_Problem_. An exact copy of the data is required, with no pictures in it.

_Data excerpt_.
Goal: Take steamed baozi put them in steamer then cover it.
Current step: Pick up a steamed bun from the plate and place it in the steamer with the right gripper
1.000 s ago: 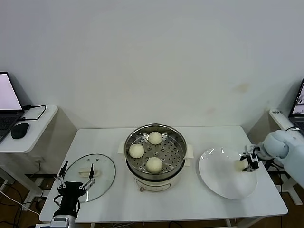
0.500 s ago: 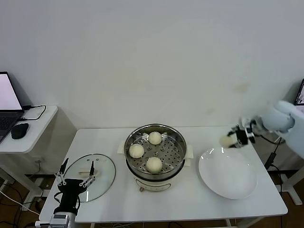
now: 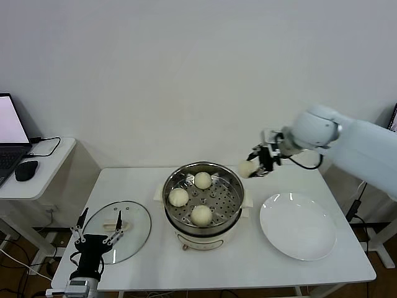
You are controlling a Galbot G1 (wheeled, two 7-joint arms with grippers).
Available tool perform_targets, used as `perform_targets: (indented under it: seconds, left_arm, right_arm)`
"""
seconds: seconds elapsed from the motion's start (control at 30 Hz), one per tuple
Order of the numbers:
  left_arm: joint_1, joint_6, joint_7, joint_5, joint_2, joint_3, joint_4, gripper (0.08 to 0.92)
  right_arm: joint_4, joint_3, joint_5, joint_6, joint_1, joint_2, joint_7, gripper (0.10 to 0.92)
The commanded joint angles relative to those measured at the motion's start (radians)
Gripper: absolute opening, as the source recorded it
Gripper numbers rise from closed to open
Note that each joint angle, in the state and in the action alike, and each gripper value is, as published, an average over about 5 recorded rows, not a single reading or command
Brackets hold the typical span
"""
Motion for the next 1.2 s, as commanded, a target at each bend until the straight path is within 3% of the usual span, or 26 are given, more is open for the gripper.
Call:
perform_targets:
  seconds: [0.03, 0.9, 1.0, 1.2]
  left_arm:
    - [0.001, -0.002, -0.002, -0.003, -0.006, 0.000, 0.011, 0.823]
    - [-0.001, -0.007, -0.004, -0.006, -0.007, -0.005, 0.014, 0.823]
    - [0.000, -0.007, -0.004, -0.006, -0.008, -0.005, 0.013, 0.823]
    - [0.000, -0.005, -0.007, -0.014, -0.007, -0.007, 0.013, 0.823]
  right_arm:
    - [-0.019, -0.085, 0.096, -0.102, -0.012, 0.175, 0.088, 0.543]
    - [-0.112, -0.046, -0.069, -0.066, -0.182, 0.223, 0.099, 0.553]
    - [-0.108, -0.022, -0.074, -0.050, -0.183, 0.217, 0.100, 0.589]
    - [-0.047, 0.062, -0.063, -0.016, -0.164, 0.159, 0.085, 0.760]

_Answer_.
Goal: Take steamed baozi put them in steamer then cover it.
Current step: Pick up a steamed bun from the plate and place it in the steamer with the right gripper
1.000 s ago: 
0.500 s ago: 
now: 
You are controlling a Galbot G1 (wheeled, two 7-joint arms with grippers).
Available tool perform_targets, used as `perform_targets: (indented under it: seconds, left_arm, right_arm)`
"""
seconds: seconds elapsed from the motion's start (control at 30 Hz), one per tuple
Order of the numbers:
  left_arm: joint_1, joint_6, joint_7, joint_5, joint_2, joint_3, joint_4, gripper (0.08 to 0.92)
  right_arm: joint_4, joint_3, joint_5, joint_6, joint_1, joint_2, joint_7, gripper (0.10 to 0.92)
The commanded joint angles relative to those measured at the motion's start (radians)
Gripper: absolute opening, as the source recorded it
Gripper numbers rise from closed to open
Note that each joint angle, in the state and in the action alike, and each gripper value is, as published, an average over about 5 recorded rows, not a single reading or command
Brackets hold the typical span
"""
Motion for the next 1.2 s, as commanded, a target at each bend until the straight path is within 3% of the usual span, or 26 are given, more is open for the gripper.
Call:
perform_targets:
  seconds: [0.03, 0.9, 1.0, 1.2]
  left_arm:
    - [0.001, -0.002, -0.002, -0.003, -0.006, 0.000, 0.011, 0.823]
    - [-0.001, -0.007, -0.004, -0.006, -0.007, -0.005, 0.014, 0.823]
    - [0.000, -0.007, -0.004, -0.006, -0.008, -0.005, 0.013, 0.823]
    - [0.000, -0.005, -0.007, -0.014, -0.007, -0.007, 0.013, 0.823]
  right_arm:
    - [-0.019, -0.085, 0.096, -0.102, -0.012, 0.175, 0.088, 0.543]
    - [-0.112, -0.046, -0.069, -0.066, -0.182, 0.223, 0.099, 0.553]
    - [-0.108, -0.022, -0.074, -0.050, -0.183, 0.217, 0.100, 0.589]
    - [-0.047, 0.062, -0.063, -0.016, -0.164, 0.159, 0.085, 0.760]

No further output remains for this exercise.